Delta will become the first U.S. airline to partner with the Centers for Disease Control and Prevention (CDC) to create a contact tracing program for international travelers.

Beginning Dec. 15, Delta will ask passengers flying to the U.S. from abroad to voluntarily provide their full name, email address, address in the U.S., and two phone numbers to aid in contact tracing and public health follow-up efforts.

The airline will then pass the information onto the CDC via U.S. Customs and Border Protection, allowing the CDC to quickly access the information and cut down the amount of time it takes to alert a passenger they may have been exposed to the virus. The reduced time could help reduce further cases of potential exposure.

When a COVID-19 case is confirmed after a flight, the CDC will request the information of the passengers seated two seats around the confirmed case.

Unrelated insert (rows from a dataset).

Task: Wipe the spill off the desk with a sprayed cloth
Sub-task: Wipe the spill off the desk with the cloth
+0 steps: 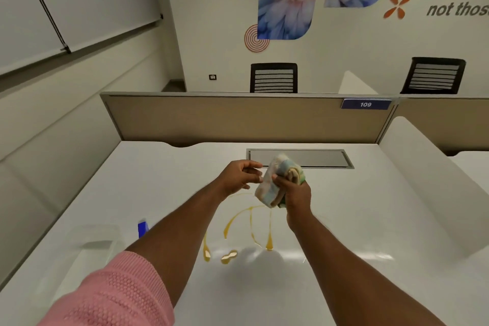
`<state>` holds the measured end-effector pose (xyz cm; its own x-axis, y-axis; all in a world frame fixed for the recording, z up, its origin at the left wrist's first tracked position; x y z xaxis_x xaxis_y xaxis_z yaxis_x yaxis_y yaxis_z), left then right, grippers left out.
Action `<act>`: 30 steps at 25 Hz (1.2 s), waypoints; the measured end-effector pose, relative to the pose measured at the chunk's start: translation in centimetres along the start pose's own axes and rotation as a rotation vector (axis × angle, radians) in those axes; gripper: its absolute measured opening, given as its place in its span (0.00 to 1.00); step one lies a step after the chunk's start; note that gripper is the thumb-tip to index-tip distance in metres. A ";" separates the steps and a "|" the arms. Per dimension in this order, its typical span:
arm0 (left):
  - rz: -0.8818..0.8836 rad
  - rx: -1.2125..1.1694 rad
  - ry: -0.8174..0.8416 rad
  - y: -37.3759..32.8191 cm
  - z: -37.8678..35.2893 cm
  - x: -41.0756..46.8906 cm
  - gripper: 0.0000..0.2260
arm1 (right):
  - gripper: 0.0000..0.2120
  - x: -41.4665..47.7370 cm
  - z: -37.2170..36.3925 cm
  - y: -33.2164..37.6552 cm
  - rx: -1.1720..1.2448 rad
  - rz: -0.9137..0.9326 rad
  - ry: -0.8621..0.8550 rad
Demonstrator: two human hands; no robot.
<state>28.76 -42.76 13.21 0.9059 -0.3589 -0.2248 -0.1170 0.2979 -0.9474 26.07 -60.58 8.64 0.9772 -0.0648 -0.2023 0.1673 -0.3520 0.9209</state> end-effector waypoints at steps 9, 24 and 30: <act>0.025 0.563 -0.226 12.2 -4.7 -2.0 0.28 | 0.22 2.2 3.5 -6.6 -0.326 -0.045 -0.082; 0.122 1.007 -0.071 25.4 -16.7 -7.4 0.33 | 0.32 1.3 6.3 -13.6 -1.249 0.126 0.102; 0.119 1.014 -0.072 26.0 -17.2 -7.3 0.32 | 0.34 -0.6 6.0 -17.1 -1.428 0.164 0.273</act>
<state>12.13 -47.60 -13.75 0.9372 -0.2336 -0.2590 0.1609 0.9484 -0.2732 21.80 -60.13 -8.93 0.9644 0.2202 -0.1463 -0.1200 0.8576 0.5001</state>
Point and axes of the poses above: each hand's wrist, its own x-axis towards the middle knuckle, its own z-axis out of the back of the hand, y = z × x, the point moved 3 cm from there along x, towards the middle knuckle, and after that the axes turned 10 degrees about y, right-handed, at the moved point
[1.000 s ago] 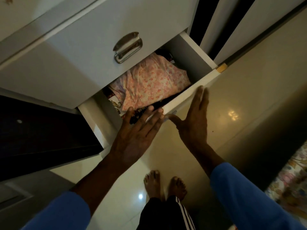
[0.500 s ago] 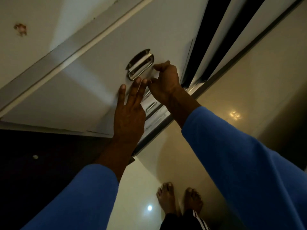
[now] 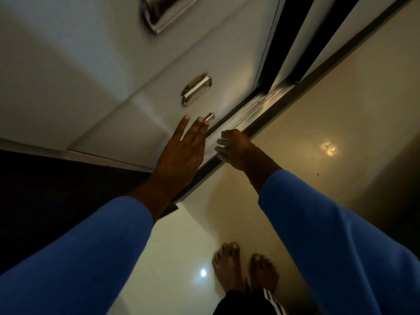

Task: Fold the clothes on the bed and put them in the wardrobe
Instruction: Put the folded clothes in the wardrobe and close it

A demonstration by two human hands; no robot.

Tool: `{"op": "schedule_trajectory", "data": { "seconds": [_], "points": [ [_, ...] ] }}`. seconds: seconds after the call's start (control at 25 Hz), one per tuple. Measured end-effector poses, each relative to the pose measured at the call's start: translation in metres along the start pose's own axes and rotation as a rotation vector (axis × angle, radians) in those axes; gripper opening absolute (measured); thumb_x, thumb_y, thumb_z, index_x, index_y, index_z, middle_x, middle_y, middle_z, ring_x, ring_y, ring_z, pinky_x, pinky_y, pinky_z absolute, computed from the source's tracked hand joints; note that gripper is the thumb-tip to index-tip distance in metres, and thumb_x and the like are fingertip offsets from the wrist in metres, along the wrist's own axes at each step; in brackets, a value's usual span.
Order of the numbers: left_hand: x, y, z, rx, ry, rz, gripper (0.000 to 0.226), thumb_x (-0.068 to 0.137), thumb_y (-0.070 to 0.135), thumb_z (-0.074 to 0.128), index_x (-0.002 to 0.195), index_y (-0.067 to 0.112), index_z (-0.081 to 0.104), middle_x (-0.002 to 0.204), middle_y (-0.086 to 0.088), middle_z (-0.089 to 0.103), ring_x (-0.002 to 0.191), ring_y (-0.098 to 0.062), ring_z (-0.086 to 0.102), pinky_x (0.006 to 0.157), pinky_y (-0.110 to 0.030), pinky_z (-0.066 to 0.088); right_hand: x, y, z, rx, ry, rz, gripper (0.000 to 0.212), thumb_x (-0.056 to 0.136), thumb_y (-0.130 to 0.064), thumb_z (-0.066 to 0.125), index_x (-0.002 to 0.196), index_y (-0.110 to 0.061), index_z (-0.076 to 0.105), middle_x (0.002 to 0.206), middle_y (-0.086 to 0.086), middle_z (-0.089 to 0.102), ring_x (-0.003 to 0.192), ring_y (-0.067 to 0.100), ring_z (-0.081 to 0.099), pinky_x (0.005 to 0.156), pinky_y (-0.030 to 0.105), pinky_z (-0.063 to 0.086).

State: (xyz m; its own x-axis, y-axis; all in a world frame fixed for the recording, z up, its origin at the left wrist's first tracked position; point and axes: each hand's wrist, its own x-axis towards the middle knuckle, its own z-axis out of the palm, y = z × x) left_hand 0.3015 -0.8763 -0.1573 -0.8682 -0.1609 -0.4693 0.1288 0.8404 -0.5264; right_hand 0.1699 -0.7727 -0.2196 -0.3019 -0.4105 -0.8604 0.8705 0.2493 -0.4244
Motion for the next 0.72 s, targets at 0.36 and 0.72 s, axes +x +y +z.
{"op": "schedule_trajectory", "data": {
  "seconds": [0.36, 0.72],
  "points": [
    [0.037, -0.006, 0.061, 0.195, 0.029, 0.006, 0.092, 0.101, 0.058, 0.035, 0.160, -0.002, -0.003, 0.162, -0.029, -0.029, 0.147, -0.046, -0.033, 0.114, -0.067, -0.024, 0.104, -0.004, 0.050, 0.341, 0.082, -0.102, 0.035, 0.104, -0.029, 0.055, 0.128, -0.005, 0.059, 0.112, 0.015, 0.065, 0.089, 0.026, 0.063, 0.063, 0.033, 0.056],
    [0.034, 0.012, 0.053, -0.179, 0.256, -0.180, 0.093, 0.099, 0.048, 0.044, 0.161, 0.005, -0.011, 0.171, -0.017, -0.012, 0.159, -0.031, -0.010, 0.127, -0.056, -0.005, 0.095, -0.004, 0.056, 0.455, -0.096, -0.131, 0.046, 0.106, -0.047, 0.048, 0.122, -0.004, 0.059, 0.070, 0.004, 0.052, 0.038, 0.009, 0.040, 0.036, 0.022, 0.036]
  ]
}}
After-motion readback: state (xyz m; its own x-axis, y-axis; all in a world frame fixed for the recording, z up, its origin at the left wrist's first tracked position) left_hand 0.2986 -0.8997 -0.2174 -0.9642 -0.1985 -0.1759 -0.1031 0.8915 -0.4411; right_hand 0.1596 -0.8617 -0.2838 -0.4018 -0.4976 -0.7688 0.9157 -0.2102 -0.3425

That information is then passed onto local health departments for follow-up. The airline retains the information “for no longer than is necessary to achieve the contact tracing and public health follow-up objectives, or as required by Customs and Border Protection,” according to a press release.

“Independent studies have shown that the many layers of protection Delta has already put in place are effectively minimizing the risk of COVID-19 transmission, and contact tracing adds one more important layer to our efforts to ensure safety throughout travel,” Bill Lentsch, Delta’s Chief Customer Experience Officer, said in a statement. “We want customers to feel safe when they return to travel, and this voluntary program is another way we can provide additional reassurance to customers and employees alike.”

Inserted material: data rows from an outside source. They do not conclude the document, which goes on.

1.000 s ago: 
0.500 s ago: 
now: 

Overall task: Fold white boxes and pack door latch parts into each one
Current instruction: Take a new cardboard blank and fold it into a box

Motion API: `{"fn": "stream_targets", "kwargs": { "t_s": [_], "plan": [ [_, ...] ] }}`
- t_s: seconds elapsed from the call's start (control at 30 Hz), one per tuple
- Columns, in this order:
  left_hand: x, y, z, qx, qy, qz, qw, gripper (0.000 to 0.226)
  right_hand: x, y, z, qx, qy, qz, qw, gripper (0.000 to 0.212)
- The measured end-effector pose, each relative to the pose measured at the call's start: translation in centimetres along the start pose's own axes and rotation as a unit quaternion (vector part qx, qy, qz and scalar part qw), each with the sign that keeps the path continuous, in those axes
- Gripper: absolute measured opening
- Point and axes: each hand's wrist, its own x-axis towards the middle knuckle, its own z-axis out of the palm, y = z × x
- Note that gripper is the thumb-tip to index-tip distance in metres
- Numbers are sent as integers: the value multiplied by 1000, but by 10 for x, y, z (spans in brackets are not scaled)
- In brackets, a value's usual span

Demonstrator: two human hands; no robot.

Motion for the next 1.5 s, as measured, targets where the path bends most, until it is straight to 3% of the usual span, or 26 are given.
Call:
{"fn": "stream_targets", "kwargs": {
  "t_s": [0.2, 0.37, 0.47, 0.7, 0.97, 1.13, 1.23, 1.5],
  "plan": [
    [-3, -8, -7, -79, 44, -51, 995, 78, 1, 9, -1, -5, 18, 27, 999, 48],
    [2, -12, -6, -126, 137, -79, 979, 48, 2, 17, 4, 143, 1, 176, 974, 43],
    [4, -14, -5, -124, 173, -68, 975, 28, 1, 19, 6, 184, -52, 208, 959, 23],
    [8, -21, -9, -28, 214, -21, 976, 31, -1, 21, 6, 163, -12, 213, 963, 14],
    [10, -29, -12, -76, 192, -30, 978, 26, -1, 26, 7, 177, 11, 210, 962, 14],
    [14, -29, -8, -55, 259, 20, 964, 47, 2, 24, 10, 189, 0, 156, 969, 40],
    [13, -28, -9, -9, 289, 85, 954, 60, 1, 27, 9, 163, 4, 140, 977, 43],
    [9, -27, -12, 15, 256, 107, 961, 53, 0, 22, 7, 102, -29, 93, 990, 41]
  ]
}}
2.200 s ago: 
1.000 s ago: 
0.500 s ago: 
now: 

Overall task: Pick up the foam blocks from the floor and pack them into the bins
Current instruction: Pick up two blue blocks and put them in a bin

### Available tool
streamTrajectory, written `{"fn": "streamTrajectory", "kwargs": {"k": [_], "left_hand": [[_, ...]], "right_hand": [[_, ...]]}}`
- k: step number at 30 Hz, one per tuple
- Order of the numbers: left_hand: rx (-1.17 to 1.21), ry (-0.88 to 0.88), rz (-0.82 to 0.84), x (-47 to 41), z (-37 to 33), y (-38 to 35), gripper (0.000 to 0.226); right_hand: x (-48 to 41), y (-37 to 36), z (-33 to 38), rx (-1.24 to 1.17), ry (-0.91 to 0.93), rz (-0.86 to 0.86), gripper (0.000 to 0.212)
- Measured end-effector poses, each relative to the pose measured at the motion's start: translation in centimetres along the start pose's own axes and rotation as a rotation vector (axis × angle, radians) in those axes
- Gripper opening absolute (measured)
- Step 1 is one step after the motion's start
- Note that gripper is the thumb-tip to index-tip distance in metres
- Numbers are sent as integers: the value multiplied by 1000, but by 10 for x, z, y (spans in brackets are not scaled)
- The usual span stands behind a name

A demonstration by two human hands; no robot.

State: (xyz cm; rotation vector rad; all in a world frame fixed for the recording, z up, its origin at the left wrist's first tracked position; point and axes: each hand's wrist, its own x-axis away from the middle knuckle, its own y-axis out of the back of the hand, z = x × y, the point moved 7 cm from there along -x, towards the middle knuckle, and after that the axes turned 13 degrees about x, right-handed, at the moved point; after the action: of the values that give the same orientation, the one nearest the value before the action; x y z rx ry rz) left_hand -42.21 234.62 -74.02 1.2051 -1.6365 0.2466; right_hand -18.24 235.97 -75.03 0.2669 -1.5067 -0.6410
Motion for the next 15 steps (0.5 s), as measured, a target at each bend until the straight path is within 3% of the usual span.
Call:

Delta has responded to the pandemic with increased employee testing and doubling its pre-flight cabin cleaning staff. The airline will also continue its policy of blocking middle seats onboard aircraft through at least March 2021.

Last week, Delta also introduced “quarantine-free” flights between Atlanta and Rome, where all passengers must present negative COVID-19 test results before boarding.

The CDC has also reduced the required quarantine time after a possibly exposure to COVID-19 from two weeks to 10 days.


Those who choose to travel are strongly encouraged to check local government restrictions, rules, and safety measures related to COVID-19 and take personal comfort levels and health conditions into consideration before departure.